Another phenomenon I have observed is people arbitrarily overlaying trend charts and extrapolating wildly.

The plot in this tweet compares the number of confirmed cases from community transmission in the Australian states of New South Wales and Victoria and was circulated widely. The apparent implication here is that SARS-CoV-2 is spreading through the community in NSW faster than it was a month earlier in VIC. Here are two of my concerns with this chart:

  • The 1 month lag is arbitrary and appears to have been chosen because the curves line up visually. My first instinct would have been to use a lag equal to the number of days between the first case of community transmission in VIC and the first case of community transmission in NSW. Perhaps there are better options than this, but you certainly shouldn’t manipulate the data to suit your hypothesis and then say “hey look how much the data supports my hypothesis!”.
  • The daily counts are far too small to draw meaningful conclusions about community spread. The creator of this chart is arguing that the true rate of spread in the community is higher in NSW than it was in VIC a month earlier, but half of the NSW 7-day average counts shown are less than 1 case per day! Even without completely understanding the mechanics of how the virus spreads through the community, we have observed that the daily counts are quite noisy, especially when these counts are low. Inference from noise is bad practice.

Below I have recreated the same chart but with the latest data included and we can see that the trends are nothing alike. Please note that I have used a log-scale on the y-axis for consistency but this actually masks how dissimilar these curves really are.

If viewing on a phone this plot may look better in landscape mode

# 3. Data Science is Not Magic

Even if we avoid all of these statistical fallacies, we have to be honest about how much we actually know about this virus; not very much. At the end of the day it doesn’t matter how sophisticated your model is or how advanced your technology stack is, if you don’t have good data about the system you are modelling your results will be compromised.

Most of the forecasts of case numbers and deaths I have observed have used statistical and/or epidemiological models with pretty low levels of success. An investigation into the IHME model in May (which has informed US policy decisions) found that “the level of uncertainty implied by the model casts doubt on its usefulness to drive the development of health, social and economic policies” [3]. The focus of this article is not on the technical details of modelling, but whatever methodology is chosen forecasters will inevitably need to make many assumptions when designing their model. This uncertainty around model design is partly due to knowledge gaps in the following areas.

# Mechanics Of The Virus

We are learning more every day about the nature of this virus but there is still a lot we don’t understand. At the time of writing there remain questions about the role of super-spreaders, asymptomatic spread, climate etc. in the transmission of the virus. Up until recently, most of the literature suggested that the virus spread predominantly on surfaces and that aerosol transmission was not as much of a concern. This has been reversed in the latest research.

# Human Behaviour

Since the virus is spread by people, modelling human behaviour will be at the heart of many forecasting models, but this is notoriously difficult, particularly in novel situations like a pandemic. Not only do modellers need to make assumptions about how people will react to growing case numbers and public health policy, the spread of the virus is highly sensitive to outliers. Consider South Korea where the virus was well contained until the infection of “Patient 31”. It is estimated that this individual was responsible for the infection of over 5000 people (an outcome that no model would have predicted) [4].

# Policy

If the virus existed in a static system, modelling spread from historical data would be relatively simple. Unfortunately this is far from the case. Government policy is shifting dynamically, as are people’s reactions to these policies, resulting in a modelling task akin to shooting at a moving target. When trying to anticipate the impact of policy X, one simple approach would be to look at the impact policy X had when applied in other countries. While it is definitely important to learn from past results, we also need to remember that regions can differ dramatically in many ways including population, geography, climate, testing rates, culture, policy implementation and policy compliance. Take for example the vastly different attitudes to masks seen in the US as compared to Asian countries like Japan.
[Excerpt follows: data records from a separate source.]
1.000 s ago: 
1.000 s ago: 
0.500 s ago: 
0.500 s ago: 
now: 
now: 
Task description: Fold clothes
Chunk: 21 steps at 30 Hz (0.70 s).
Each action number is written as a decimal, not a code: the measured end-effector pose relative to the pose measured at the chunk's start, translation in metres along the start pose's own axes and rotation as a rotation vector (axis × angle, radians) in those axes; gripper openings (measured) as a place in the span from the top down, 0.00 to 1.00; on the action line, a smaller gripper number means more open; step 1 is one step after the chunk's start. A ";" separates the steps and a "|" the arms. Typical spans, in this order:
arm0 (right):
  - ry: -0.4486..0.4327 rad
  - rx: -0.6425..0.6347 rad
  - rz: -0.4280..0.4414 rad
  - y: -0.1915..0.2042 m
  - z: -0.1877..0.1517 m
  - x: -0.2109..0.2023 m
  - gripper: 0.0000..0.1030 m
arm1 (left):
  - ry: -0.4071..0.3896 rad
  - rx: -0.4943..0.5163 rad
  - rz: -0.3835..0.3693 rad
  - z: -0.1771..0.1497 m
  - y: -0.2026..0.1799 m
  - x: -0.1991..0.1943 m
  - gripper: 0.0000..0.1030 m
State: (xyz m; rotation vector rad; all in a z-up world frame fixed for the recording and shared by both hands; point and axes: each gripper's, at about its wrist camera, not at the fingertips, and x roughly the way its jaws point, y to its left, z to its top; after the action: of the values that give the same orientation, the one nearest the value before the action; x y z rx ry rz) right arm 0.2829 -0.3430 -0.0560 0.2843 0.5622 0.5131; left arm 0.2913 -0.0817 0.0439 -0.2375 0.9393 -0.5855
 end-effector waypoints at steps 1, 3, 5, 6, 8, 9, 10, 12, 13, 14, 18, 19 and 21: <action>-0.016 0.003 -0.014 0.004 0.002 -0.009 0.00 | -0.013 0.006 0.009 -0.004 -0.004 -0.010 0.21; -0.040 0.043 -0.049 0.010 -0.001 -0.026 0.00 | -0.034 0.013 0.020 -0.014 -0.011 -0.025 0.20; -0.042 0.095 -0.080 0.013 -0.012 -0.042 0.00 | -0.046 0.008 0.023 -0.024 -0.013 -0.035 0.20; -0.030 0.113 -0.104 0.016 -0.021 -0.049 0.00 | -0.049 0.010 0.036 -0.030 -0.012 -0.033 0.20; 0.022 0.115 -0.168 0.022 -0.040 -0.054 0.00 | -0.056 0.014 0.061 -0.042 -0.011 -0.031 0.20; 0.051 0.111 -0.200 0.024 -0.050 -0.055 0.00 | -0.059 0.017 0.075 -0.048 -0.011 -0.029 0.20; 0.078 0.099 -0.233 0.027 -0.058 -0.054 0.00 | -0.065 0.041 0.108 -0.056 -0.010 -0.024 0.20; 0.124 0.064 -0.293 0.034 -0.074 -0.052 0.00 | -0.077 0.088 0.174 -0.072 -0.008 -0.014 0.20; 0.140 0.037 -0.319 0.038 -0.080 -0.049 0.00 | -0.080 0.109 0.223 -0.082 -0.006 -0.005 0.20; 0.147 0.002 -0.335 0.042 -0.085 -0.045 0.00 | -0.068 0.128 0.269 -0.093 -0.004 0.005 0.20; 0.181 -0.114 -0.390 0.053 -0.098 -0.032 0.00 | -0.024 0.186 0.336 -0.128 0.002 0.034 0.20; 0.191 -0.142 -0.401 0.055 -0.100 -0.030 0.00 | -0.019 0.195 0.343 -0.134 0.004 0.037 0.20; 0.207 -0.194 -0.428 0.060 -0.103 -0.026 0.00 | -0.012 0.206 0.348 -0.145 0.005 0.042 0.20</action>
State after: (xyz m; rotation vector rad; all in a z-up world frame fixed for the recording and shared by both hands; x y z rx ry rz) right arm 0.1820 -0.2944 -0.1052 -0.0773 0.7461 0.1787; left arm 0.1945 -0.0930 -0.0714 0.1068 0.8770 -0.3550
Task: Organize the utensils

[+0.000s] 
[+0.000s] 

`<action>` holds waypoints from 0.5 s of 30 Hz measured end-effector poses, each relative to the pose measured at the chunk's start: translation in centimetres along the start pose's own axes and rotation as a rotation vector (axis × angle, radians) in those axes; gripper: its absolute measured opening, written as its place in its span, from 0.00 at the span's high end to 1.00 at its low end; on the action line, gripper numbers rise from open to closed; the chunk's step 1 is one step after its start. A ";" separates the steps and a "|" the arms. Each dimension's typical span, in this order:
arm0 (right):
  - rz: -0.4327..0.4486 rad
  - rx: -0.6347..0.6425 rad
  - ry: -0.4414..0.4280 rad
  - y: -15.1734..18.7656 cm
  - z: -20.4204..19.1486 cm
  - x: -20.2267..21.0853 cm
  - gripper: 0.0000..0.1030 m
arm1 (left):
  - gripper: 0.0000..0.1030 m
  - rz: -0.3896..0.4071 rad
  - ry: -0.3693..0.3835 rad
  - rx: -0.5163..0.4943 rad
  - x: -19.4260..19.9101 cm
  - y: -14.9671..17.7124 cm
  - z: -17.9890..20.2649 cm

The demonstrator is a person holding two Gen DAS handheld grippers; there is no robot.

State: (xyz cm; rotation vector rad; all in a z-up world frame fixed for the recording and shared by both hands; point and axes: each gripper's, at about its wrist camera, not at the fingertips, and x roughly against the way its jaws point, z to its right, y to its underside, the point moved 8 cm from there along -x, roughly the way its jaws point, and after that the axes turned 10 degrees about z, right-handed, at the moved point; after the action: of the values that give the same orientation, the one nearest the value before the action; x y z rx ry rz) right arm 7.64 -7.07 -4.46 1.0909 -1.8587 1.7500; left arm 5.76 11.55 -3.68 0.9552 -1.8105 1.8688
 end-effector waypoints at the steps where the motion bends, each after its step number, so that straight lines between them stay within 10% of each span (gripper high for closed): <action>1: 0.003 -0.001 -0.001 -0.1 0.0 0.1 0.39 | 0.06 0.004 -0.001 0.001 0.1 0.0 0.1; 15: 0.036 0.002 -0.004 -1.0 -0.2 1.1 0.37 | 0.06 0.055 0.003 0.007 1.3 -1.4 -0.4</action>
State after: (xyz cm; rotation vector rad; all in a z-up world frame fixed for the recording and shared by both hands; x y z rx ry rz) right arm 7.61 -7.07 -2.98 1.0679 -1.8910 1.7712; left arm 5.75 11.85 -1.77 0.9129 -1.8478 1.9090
To be clear, I am not at all criticising the important work these forecasters are doing. I simply want to explain why the modelling task is so difficult and why law-makers and the general public should not expect miracles. The good news is that the more research and data we collect, the better these models should become.

# Conclusion

The lessons outlined in this article are not only relevant to the COVID-19 pandemic. To wrap up I will briefly explain how I believe these insights can be applied more generally to data science work.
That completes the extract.